The aim of BRB's current split tour is to divide its dancers between medium-sized venues in the north and south that rarely, if ever, get to see ballet. But an equally desirable spin-off from the project has been its programming. Suitably scaled repertory that doesn't routinely appear on the company's big stage has been dusted off for the regions, and the benefit is felt as much by the dancers as the audience.
David Bintley made Allegri Diversi back in 1987, when BRB was still based in Sadler's Wells and when he was still its junior choreographer. This 20-minute setting of Rossini's music has all the spendthrift invention and fizzing energy of an artist too young to care about pacing himself. Though its format is simple and its steps obediently rooted in classroom vocabulary, Bintley rewrites his own dazzling rules. Jumps and turns quiver with cross-hatched rhythms, phrases freeze into glitteringly capricious poses, speeds rev to impossible highs as this sparklingly hyper piece flickers across the stage.

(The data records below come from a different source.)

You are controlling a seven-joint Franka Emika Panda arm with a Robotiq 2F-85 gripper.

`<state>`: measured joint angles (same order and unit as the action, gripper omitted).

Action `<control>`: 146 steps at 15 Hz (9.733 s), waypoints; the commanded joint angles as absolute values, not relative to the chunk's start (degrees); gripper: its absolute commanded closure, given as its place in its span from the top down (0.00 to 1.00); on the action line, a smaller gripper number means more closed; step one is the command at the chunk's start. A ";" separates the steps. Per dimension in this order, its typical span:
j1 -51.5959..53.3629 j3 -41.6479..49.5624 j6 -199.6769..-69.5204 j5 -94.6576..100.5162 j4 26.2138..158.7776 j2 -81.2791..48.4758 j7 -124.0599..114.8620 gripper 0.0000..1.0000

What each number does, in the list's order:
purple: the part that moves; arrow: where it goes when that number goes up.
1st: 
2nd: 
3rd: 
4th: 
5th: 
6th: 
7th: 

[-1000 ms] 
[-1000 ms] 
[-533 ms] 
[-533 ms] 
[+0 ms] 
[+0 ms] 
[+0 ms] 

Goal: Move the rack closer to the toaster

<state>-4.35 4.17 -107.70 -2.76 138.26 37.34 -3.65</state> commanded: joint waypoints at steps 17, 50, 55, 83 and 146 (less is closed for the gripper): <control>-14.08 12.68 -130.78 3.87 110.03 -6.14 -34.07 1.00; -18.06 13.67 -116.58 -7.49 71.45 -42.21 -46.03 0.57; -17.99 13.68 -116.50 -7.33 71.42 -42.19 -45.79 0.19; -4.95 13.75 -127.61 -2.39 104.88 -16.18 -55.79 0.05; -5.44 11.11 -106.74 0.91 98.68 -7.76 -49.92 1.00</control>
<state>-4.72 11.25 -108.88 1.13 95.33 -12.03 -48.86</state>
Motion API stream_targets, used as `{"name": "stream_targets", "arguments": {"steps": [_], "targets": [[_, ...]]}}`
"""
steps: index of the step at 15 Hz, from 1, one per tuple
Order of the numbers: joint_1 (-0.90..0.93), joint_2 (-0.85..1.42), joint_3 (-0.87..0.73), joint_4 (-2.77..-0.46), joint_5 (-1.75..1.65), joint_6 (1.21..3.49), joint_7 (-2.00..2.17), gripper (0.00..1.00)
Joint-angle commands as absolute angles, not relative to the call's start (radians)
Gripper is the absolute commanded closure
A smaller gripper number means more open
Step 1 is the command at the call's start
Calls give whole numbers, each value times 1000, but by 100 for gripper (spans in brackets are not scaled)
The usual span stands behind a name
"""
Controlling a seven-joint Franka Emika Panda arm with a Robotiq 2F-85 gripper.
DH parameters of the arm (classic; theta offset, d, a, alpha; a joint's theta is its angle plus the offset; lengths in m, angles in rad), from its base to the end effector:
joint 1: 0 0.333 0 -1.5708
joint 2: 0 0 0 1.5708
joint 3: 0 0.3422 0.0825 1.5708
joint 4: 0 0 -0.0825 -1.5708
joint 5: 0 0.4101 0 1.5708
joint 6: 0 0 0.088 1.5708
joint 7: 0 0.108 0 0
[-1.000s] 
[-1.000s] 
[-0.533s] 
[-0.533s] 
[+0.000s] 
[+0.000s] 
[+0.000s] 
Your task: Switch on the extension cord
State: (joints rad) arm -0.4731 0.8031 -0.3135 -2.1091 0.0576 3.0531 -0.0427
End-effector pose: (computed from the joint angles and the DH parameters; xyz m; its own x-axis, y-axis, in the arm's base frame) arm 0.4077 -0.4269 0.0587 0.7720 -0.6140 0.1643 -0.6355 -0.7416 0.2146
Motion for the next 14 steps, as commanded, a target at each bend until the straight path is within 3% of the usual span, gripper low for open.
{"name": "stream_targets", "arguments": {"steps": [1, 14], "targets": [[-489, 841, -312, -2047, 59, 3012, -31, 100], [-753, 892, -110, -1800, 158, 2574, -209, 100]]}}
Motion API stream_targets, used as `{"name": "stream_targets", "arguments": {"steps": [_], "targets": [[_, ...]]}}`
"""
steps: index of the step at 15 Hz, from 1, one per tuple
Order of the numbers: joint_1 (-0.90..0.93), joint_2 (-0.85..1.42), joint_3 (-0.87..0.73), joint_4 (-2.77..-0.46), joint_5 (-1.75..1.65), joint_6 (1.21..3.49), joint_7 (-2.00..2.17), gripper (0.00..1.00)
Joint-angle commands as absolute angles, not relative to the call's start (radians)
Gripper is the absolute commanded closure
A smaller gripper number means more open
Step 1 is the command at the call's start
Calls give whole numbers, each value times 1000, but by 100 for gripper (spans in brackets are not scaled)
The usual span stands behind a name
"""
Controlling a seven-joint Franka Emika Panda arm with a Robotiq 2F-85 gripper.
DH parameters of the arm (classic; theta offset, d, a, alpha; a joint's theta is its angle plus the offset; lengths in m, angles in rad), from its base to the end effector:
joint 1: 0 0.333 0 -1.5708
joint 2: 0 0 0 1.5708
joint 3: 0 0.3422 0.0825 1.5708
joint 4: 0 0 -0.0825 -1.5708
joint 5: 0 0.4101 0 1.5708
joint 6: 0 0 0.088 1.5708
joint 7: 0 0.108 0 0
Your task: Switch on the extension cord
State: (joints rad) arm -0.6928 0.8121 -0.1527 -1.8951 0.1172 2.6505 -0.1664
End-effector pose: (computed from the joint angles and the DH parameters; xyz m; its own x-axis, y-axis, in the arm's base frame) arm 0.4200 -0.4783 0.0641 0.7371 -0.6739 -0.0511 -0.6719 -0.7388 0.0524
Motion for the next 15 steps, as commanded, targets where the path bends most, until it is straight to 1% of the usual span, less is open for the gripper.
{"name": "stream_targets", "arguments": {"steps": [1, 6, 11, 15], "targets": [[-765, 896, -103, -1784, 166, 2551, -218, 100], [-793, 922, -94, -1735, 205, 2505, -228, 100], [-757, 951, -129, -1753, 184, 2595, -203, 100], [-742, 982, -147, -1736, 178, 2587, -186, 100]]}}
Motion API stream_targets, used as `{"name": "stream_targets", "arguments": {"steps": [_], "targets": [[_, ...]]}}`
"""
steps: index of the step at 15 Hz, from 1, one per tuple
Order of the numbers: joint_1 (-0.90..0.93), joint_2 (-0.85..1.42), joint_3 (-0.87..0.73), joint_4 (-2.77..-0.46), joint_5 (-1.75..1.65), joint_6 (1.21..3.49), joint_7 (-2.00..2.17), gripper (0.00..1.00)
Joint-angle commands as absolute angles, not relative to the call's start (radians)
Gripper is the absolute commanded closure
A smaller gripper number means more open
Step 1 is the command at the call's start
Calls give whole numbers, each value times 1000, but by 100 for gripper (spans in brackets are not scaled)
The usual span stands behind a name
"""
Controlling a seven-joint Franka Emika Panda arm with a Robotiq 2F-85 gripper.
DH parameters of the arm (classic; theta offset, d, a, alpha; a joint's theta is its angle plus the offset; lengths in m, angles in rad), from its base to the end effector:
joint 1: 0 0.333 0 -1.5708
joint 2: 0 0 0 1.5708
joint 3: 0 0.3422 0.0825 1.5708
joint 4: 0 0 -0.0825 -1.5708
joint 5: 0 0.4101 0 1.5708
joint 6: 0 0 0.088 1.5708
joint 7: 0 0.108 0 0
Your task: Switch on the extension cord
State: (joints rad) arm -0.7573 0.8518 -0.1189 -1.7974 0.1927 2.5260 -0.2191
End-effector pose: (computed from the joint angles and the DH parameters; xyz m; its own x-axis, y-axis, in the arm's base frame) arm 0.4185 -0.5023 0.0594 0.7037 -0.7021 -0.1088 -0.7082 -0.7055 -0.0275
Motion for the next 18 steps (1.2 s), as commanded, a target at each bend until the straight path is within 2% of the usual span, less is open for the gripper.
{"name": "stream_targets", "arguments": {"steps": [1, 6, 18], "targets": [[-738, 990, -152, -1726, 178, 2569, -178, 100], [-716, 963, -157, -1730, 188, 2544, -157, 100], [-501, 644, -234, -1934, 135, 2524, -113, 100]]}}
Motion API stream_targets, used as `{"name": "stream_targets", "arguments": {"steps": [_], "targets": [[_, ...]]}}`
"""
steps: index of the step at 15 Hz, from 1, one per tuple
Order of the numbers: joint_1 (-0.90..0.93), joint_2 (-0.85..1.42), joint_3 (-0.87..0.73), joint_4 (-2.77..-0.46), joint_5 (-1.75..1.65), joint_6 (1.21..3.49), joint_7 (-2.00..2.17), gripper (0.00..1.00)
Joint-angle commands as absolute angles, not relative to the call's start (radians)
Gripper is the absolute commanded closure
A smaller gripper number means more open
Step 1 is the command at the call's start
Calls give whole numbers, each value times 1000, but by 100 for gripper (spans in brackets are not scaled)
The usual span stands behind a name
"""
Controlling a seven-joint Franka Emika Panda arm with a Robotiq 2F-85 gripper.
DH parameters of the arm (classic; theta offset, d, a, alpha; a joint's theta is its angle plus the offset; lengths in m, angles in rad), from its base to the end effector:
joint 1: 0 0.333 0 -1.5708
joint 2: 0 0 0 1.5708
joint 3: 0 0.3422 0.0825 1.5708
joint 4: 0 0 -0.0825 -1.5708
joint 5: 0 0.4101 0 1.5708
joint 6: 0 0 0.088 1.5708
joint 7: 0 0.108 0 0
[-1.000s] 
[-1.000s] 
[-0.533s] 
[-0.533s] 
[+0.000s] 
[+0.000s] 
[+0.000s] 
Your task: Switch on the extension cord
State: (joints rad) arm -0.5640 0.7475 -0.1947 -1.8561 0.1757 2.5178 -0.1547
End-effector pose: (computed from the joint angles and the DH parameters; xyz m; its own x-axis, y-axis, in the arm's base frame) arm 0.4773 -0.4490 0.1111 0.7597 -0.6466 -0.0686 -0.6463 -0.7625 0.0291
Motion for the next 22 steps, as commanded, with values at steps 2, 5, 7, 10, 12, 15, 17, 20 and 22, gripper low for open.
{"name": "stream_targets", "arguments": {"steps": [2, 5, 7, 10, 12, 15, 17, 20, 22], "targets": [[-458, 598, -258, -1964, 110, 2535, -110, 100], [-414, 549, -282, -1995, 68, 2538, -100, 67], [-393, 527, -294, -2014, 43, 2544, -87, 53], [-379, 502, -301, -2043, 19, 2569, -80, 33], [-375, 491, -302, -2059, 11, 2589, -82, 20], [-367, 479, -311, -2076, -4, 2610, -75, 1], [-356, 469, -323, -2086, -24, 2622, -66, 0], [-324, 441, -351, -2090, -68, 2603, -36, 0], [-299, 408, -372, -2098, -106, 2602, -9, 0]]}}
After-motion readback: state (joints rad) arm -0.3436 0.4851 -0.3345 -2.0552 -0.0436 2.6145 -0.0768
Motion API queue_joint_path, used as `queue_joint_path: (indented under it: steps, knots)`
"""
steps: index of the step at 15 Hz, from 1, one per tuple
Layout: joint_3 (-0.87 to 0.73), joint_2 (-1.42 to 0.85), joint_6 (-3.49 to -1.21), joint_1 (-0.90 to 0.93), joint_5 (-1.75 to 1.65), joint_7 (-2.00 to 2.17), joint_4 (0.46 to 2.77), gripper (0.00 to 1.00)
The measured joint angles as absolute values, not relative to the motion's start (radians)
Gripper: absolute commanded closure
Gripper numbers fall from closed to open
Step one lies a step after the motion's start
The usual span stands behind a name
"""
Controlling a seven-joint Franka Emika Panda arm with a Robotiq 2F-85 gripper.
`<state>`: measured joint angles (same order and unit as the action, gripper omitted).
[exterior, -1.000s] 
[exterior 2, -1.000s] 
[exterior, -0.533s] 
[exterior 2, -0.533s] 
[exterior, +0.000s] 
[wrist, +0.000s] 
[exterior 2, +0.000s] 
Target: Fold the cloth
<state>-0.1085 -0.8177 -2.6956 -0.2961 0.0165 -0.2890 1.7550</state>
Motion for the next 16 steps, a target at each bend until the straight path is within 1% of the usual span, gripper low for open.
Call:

Lead dancers Lei Zhao and Chi Cao grab at the chance (rare in BRB's story-heavy repertory) to show off their shiny classical technique and though several supporting dancers labour to match their pace and panache, it's good to see this young cast being challenged. None of the dancers in Dante Sonata, however, have sufficient authority to make this difficult period ballet look credible. Ashton created it in 1940 when he was dealing with the first grim implications of war and even now the emotion fuelling its symbolic battle between light and darkness makes a harrowing appeal. But the raw expressionist vocabulary with which Ashton experimented is inconsistently realised. While audiences at the time were compelled by the ballet's message, 60 years on the choreographic gaps are gapingly evident and it would take more confident, experienced dancers than BRB's cast to fill them.
Everyone, though, has an effortlessly good time in Kenneth MacMillan's glammed-up, ragtime ballet Elite Syncopations. Best of all is Michael Revie - whose wit beams from his barrowboy's grin, from the calibrated stretch of his body, and from the mix of tumbling mischief and dandy grace that he lends to MacMillan's outrageously strutting moves.